Also, an Israeli official has told CNN that, you know, if Hamas decides to come to the negotiating table and to make concessions, this plan to reoccupy Gaza could be -- be set back. And so it may be a pressure tactic being used by the Israeli government to bring Hamas back to the negotiation table to try and extract concessions for them and to get the hostages released.
But the fact that the security cabinet took more than 10 hours to debate this and to reach an agreement on this or to perhaps this -- this idea, it gives us a -- a very strong hint at the level of division, not just in the government, but in Israel in general.

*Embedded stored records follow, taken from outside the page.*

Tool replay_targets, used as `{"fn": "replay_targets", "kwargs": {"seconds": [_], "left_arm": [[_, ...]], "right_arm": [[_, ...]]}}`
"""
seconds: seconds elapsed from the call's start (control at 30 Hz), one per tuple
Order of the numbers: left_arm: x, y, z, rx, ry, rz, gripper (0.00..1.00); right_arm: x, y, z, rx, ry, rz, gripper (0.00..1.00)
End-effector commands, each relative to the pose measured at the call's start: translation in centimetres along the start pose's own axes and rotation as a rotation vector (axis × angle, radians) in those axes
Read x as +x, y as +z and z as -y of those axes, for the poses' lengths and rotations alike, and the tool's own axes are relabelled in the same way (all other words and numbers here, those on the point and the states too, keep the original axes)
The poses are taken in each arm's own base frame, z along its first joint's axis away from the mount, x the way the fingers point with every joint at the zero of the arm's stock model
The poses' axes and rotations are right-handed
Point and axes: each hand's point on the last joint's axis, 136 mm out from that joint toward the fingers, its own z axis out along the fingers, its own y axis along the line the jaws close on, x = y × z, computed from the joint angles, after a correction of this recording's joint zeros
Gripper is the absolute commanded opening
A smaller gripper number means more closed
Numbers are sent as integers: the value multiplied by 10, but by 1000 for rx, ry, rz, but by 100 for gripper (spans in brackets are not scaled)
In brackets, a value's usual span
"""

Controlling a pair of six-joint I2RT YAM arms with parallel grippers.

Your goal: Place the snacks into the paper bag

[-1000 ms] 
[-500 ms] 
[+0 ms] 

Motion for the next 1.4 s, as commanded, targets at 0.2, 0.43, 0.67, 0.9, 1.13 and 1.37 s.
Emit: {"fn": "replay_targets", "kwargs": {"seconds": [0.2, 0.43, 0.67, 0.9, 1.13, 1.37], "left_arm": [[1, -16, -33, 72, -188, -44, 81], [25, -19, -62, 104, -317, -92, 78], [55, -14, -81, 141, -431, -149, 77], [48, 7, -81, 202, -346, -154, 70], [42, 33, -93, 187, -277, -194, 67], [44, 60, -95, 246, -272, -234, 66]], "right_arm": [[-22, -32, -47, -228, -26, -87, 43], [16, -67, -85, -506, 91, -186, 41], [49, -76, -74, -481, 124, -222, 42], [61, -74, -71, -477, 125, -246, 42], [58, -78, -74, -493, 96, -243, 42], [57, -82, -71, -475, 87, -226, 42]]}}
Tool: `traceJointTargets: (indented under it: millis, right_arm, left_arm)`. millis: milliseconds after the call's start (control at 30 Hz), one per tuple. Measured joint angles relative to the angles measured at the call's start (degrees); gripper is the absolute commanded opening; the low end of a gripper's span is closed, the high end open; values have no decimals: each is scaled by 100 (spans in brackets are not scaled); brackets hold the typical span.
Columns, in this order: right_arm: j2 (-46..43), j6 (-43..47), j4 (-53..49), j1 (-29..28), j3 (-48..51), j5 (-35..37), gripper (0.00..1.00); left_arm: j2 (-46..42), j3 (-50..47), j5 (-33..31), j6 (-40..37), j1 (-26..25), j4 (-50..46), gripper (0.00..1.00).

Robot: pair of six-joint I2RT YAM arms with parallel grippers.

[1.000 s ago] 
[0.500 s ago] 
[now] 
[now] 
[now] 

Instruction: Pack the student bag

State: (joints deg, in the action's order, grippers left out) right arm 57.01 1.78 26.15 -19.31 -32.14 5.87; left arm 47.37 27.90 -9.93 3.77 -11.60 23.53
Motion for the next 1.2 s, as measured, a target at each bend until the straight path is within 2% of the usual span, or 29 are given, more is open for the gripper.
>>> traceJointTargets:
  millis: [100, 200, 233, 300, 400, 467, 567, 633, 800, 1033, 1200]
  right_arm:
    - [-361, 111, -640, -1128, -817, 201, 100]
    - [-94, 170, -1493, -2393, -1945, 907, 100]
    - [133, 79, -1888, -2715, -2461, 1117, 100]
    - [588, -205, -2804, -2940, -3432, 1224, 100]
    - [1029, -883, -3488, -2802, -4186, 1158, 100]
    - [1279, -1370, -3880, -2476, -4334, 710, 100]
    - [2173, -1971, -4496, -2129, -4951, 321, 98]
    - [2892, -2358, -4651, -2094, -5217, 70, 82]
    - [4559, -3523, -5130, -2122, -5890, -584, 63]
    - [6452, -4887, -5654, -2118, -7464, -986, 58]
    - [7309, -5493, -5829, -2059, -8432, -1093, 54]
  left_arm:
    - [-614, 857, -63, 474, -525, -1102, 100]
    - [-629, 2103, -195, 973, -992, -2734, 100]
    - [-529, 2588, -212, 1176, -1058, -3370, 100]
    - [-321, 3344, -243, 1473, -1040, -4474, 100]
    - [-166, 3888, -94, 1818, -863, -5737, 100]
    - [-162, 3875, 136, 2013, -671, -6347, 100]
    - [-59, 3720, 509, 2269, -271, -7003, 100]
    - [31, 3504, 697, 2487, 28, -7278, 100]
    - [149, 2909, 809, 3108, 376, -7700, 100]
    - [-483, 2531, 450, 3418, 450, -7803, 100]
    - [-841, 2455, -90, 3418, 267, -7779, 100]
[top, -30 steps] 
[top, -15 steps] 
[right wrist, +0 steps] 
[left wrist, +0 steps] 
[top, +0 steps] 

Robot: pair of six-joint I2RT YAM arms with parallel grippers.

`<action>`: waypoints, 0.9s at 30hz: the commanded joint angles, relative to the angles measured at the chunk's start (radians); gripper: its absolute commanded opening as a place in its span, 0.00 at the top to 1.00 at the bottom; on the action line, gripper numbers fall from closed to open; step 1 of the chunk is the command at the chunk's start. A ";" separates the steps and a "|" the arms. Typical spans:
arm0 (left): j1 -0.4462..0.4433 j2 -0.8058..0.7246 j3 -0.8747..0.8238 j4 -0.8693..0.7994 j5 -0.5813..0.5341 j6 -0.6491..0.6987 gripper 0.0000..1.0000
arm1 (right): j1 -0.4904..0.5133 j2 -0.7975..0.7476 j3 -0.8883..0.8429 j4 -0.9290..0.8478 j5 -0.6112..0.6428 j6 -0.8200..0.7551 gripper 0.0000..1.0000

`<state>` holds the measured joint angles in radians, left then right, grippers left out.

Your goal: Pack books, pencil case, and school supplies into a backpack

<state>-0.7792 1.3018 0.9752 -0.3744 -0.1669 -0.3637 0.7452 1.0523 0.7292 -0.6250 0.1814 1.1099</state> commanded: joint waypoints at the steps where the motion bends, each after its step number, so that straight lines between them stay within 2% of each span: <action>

There are hardliners in this country on whom Benjamin Netanyahu, the Israeli Prime Minister, depends to stay in power because they're important parties in his coalition, who want the full occupation of Gaza. They want the military strategy to be doubled down on, as a means, they say, of getting the hostages out.
But, you know, the vast majority of Israelis, and there's been a recent opinion poll that said 70 percent of Israelis want the war to end as soon as possible and want the government to have to deal with Hamas, whatever it takes to get the 50 remaining hostages still being held inside the Gaza Strip. And 20 of them, by the way, are still believed to be alive back at home (ph).
And so there are widespread protests, as you mentioned, across the country, amongst the hostage families, amongst, you know, people in general, against this decision by the security cabinet to -- to continue the war and to intensify and to occupy vast areas or entirety of the -- the Gaza Strip.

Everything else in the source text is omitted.